The Empowered Cook.


A lot of people I know, understand cooking. They even enjoy the process of it. I, on the other hand, used to lack the interest in it. I looked at cooking as a task which I could never understand. Every time somebody bugged me regarding not being able to cook, my answer used to be that I will learn it when I need to. Every time I went from college to home, I used to prepare one dish - 1 dish that I would watch diligently on Youtube, and hence, diligently follow it. Once prepared, they tasted amazing and I would once more be confident of my statement. Once I was mocked by an ex of mine saying that If I need to exert authority over someone, I should know my kitchen, I should know how to cook. The statement did seem a little sexist and I brushed it off but somewhere down the line if taken on a positive and learning note, it did seem true. 

When I shifted to Goa, the starting was not too easy. Just like the previous times, I was again surrounded by people who could cook. Since I did not know how to cook, I washed utensils. This went on for a while until I realized that cooking was better than washing utensils! I used to try cooking when nobody else was around because I was also conscious of how my food will taste and how people will react towards it. Staying with others and having the food they eat also made me realize that when you are living with 6 other people, it is more about doing things and doing them together and appreciating the effort, rather than just the food. Gradually as time progressed, I took up cooking seriously. Goa lacked the convenience of Swiggy or Zomato, so I had no choice but to cook. I knew I couldn't expect somebody else to cook something for me. I started with omelet and bread, continued with chapatis and finally ended the journey making bread rolls and Aloo paranthas. All of this was not just my effort but I did it with my flatmate Annu. She too did not know cooking but had the experience of it before. We used to experiment with making different dishes together. We usually cooked dinner. Most of the times when mom called me up, I had still not had food until 10pm because we cooked so slow but telling her that I was cooking was a different sense of achievement altogether.
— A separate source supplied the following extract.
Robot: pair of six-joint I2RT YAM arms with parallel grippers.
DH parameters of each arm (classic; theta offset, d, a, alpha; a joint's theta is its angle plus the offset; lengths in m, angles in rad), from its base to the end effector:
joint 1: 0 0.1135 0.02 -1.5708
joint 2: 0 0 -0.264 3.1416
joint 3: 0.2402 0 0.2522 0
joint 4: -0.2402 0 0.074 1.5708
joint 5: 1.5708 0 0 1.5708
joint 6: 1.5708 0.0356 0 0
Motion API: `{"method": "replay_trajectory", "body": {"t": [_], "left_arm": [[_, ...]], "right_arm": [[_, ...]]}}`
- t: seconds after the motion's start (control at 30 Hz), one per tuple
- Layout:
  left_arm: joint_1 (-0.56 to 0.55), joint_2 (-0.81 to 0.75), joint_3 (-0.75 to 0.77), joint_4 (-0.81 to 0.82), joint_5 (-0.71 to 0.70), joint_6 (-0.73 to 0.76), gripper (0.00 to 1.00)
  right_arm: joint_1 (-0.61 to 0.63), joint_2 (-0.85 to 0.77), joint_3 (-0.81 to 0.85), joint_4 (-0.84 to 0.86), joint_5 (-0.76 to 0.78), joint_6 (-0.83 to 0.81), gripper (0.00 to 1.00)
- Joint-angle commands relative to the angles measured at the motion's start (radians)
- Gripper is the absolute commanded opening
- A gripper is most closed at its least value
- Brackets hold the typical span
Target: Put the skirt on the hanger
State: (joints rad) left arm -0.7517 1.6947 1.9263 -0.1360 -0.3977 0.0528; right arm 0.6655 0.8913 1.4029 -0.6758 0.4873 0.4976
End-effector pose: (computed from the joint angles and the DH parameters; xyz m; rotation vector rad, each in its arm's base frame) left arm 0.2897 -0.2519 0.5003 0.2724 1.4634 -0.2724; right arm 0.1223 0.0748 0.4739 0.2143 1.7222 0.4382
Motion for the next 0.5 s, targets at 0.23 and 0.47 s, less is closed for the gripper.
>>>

After moving to Pune, I shifted in with just one other person which meant I had a kitchen of my own, where I can cook in my time and as I want. Just in a couple of months, I have now started loving the process of cooking. I still don't cook that often but when I do, its with all my heart. I had never thought of myself to transform into the kind of person who likes to feed others what she cooks. I can now cook a couple more dishes than I used to. I still need to look at recipes online but when I cook them for a second or third time, I can cook without needing to refer to one. 

Cooking surely brings in a sense of achievement. Knowing the spices, their quantity is something everyone owns in their own way. My mom is a wonderful cook and so are her sisters. I like to think of it that cooking is in my genes. All these ladies did not have a choice back then, they had to take up cooking as a responsibility and make it a habit. I am glad my mother did not impose cooking on me, she let me take my own time in exploring it. Cooking was the last thing I ever wanted to do, but now it feels empowering to know I can survive with the cooking skills I have. It's a nicer feeling to know that If the world depended on me, I will not let anyone sleep hungry.